**Work instructions**
Copy out each line below in which the string "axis" appears.

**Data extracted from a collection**
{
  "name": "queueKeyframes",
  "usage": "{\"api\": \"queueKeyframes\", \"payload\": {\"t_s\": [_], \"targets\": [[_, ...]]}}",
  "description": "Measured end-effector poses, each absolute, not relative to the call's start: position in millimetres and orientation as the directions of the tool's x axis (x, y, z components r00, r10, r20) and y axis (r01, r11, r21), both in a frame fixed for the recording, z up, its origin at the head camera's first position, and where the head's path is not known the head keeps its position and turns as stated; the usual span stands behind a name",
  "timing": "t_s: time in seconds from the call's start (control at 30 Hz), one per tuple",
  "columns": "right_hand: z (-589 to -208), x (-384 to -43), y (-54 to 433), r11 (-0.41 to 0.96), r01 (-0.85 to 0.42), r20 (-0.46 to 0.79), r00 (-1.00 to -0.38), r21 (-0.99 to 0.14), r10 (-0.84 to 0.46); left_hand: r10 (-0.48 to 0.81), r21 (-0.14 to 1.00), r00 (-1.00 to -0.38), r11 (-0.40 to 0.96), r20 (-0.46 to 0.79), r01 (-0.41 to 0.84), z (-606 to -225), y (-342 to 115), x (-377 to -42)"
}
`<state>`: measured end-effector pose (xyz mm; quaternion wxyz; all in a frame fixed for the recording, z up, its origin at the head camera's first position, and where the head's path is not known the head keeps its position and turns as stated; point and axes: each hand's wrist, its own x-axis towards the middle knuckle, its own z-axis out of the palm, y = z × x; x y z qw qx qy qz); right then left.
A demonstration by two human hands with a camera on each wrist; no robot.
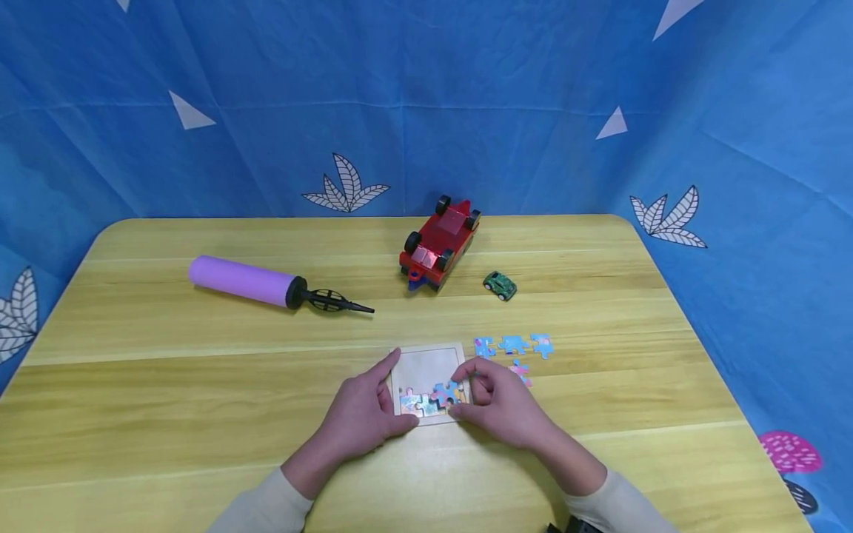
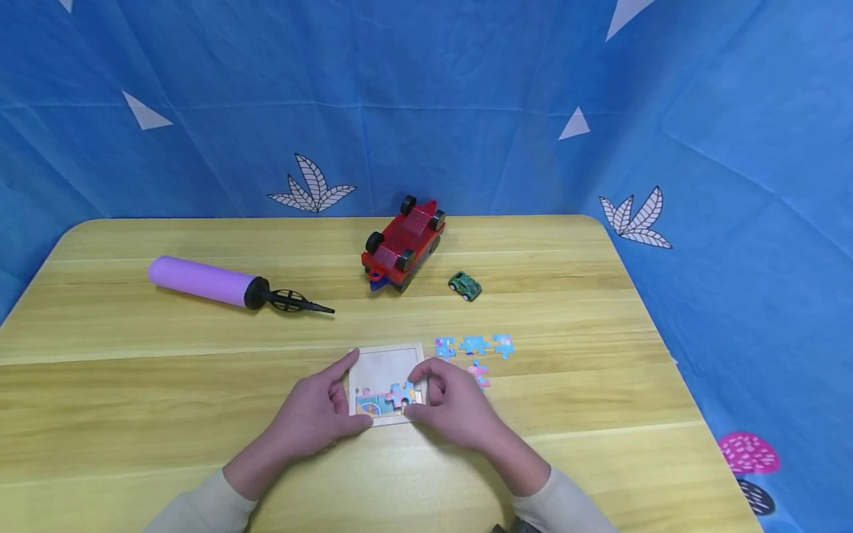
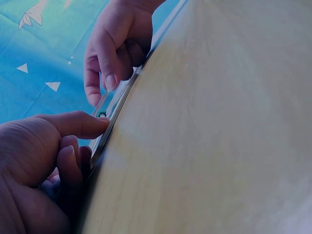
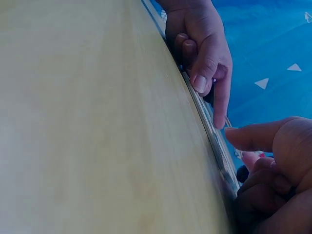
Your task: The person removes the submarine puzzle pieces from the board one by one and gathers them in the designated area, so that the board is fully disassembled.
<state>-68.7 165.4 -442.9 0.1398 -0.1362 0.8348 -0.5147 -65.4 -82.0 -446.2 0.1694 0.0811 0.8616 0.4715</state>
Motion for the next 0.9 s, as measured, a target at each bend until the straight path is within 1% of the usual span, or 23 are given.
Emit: {"api": "queueKeyframes", "payload": {"t_s": [0.17, 0.37, 0.6, 0.9], "targets": [[-440.8, -61.5, 178.0, 0.41, -0.078, -0.075, -0.935, -0.909, -0.345, 0.298, 0.84, -0.931, 0.542, -0.211, -0.017, -446.1, -81.9, -65.0], [-438.6, -54.4, 197.3, 0.398, -0.038, -0.09, -0.951, -0.917, -0.297, 0.293, 0.836, -0.931, 0.548, -0.216, -0.022, -446.3, -81.8, -65.2], [-438.3, -53.3, 223.6, 0.388, -0.025, -0.079, -0.965, -0.921, -0.25, 0.28, 0.83, -0.932, 0.556, -0.231, -0.039, -445.4, -81.0, -65.2], [-437.1, -56.1, 250.9, 0.457, -0.009, -0.07, -0.985, -0.889, -0.156, 0.288, 0.835, -0.93, 0.55, -0.229, -0.036, -443.7, -80.8, -64.2]]}}
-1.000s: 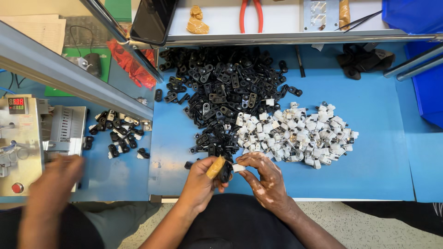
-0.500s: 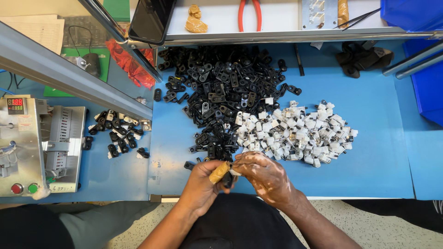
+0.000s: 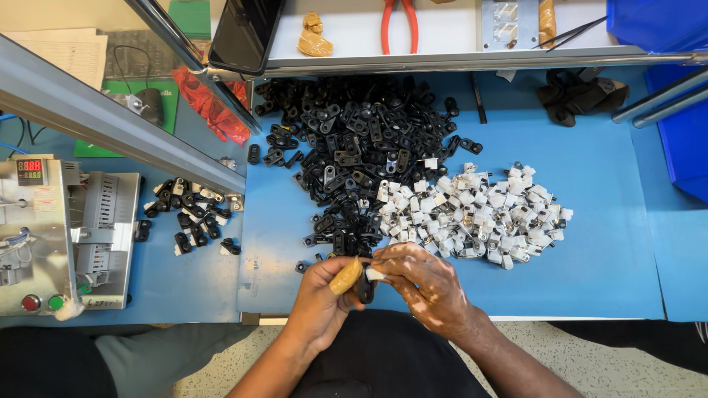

**Task result**
  "description": "Measured end-effector poses, each absolute, not relative to the call's start: position in millimetres and orientation as the directions of the tool's x axis (x, y, z components r00, r10, r20) and y axis (r01, r11, r21), both in a frame fixed for the recording, z up, its origin at the head camera's first position, and where the head's path is not known the head keeps its position and turns as stated; the usual span stands behind a name",
`<state>`: measured end-effector pose (xyz mm; quaternion wxyz; all in a frame fixed for the recording, z up, its origin at the head camera's first position, and where the head's path is not known the head keeps its position and turns as stated; point and axes: each hand's wrist, its own x-axis towards the middle knuckle, its own z-axis out of the palm, y = z × x; x y z qw qx qy qz); right then left.

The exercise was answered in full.